Thereafter until my retirement from the law firm in 2001, I was such an attorney for other Salvadorans, a young man from Afghanistan, two Somali men, a Burmese man, a young woman from Colombia and a Colombian family, all of whom obtained asylum and at least some of whom are now U.S. citizens.

Teaching International Human Rights Law [8]

In the Fall of 2001, after retiring from the practice of law, I audited the international human rights law course at the University of Minnesota Law School, which was taught by friends, Professors David Weissbrodt and Barbara Frey and by Professor Fionnuala Ní Aoláin, who became another friend. Thereafter David extended a surprise invitation to me to help them teach the course in the future. I accepted that invitation or call, and from 2002 through 2010 I was an Adjunct Professor at the UM where I taught the chapters on refugee and asylum law and U.S. federal court litigation over foreign human rights violations. Along the way I also learned a lot more about other aspects of this large area of law. I am grateful for this call.

Blogging About Law, Politics, Religion and History [9]

One of the reasons I had another retirement (this from teaching) was to research and write about law, politics, religion and history and stumbled onto blogging as a way to do just that. As a result, in April 2011 I started this blog.

My writing about religion has concentrated on the life and witness of Minneapolis’ Westminster Presbyterian Church. I have been enriched by reading the Biblical texts and sermons and then thinking and writing about them. I have come to see this as my way of doing evangelism by demonstrating how an intelligent person can have a religious, spiritual life, something I did not believe possible during my 24 years of religious and spiritual nothingness before I joined Westminster in 1981.

Another major subject of my blog is promoting U.S.-Cuba reconciliation, which grew out of my work on Westminster’s partnership with a Presbyterian-Reformed congregation in the City of Matanzas, Cuba, making three mission trips to the island and welcoming Cuban visitors to my church and city.

Thus, I have come to see blogging as another call that I have accepted.

Conclusion

I concur with Rev. Hart-Andersen when he said in his sermon, “ Christian vocation is less about a particular job and more about how we approach that job, less with what career we choose and more about the underlying purpose we sense in our lives and how that purpose manifests itself in whatever we do. . . . Being called to follow Jesus is a way of life, a pilgrimage on which we embark together.”

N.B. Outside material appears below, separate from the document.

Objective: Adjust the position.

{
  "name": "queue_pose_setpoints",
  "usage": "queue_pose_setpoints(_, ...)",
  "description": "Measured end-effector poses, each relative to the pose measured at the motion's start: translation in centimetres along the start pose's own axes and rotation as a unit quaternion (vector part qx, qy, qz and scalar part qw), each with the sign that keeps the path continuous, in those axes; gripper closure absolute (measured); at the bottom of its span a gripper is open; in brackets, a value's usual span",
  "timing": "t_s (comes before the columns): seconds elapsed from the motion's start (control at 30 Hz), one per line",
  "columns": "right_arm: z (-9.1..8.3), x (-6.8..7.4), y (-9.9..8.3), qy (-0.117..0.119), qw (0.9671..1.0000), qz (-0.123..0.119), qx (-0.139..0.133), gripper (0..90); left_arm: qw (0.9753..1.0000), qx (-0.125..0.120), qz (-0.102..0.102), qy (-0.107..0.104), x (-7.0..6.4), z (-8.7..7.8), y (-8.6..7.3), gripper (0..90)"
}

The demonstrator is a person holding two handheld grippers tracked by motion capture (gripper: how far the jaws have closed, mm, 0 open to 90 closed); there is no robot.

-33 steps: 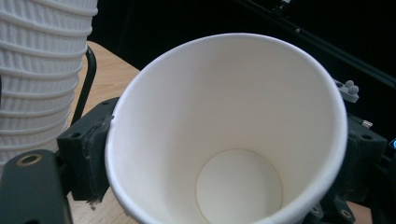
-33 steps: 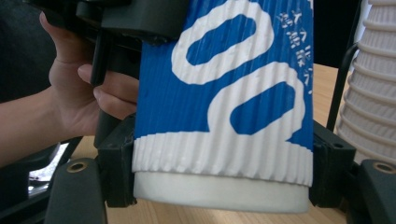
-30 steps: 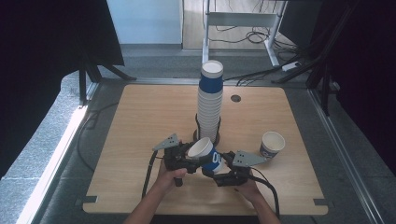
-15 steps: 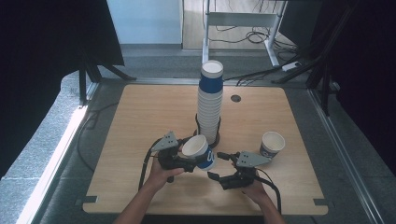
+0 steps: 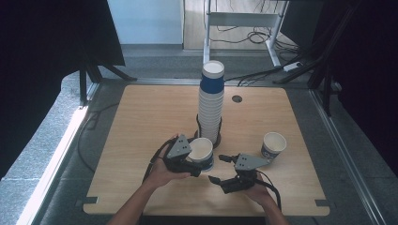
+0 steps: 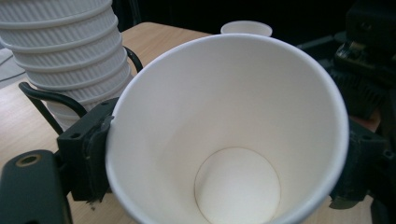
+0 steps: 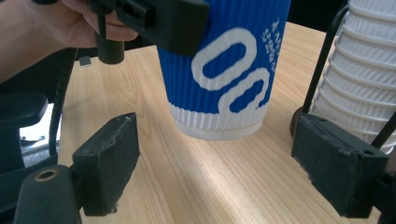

Or as noted Presbyterian pastor and author, Frederick Buechner said, a calling is “work I need most to do and what the world needs most to have done. The place God calls you to is the place where your deep gladness and the world’s deep hunger meet.” [10]

I am eternally grateful to have received, and accepted, these calls to service. My life has been enriched!

==========================

[1] My General Thoughts on Vocation, dwkcommentaries.com (Feb. 6, 2014). 

[2] Minneapolis’ Westminster Presbyterian Church, dwkcommentaries.com (April 6, 2011); My Vocations, dwkcommentaries.com (Feb. 23, 2014), 

[3] The Sanctuary Movement Case, dwkcommentaries.com (May 22, 2011) 

[4] Becoming a Pro Bono Asylum Lawyer, dwkcommentareis.com (May 24, 2011).

[5] My Pilgrimage to El Salvador, April 1989, dwkcommentariess.com  (May 25, 2011); Inspiration of a Christian Lawyer by the Martyred Jesuit Priests of El Salvador, dwkcommentaries.com (Dec. 14, 2014); posts listed in the “Archbishop Oscar Romero “ section of List of Posts to dwkcommentaries—-Topical: RELIGION.

[6] The Canonization of Oscar Romero, dwkcommentaries.com (Oct. 15, 2018). 

[7] See n. 4.

[8] Auditing the International Human Rights Law Course, dwkcommentaries.com (June 30, 2011); Teaching the International Human Rights Law Course, dwkcommentareis.com (July 1, 2011). 

[9] The Joy of Blogging, dwkcommentaries.com; List of Posts to dwkcommentaries—Topical: RELIGION

[10] My General Thoughts on Vocation, dwkcommentaries.com (Feb. 6, 2014). 

“What Is Your Call Story?”

This was the title of the moving February 17 sermon at Minneapolis’ Westminster Presbyterian Church by Senior Pastor, Rev. Tim Hart-Andersen.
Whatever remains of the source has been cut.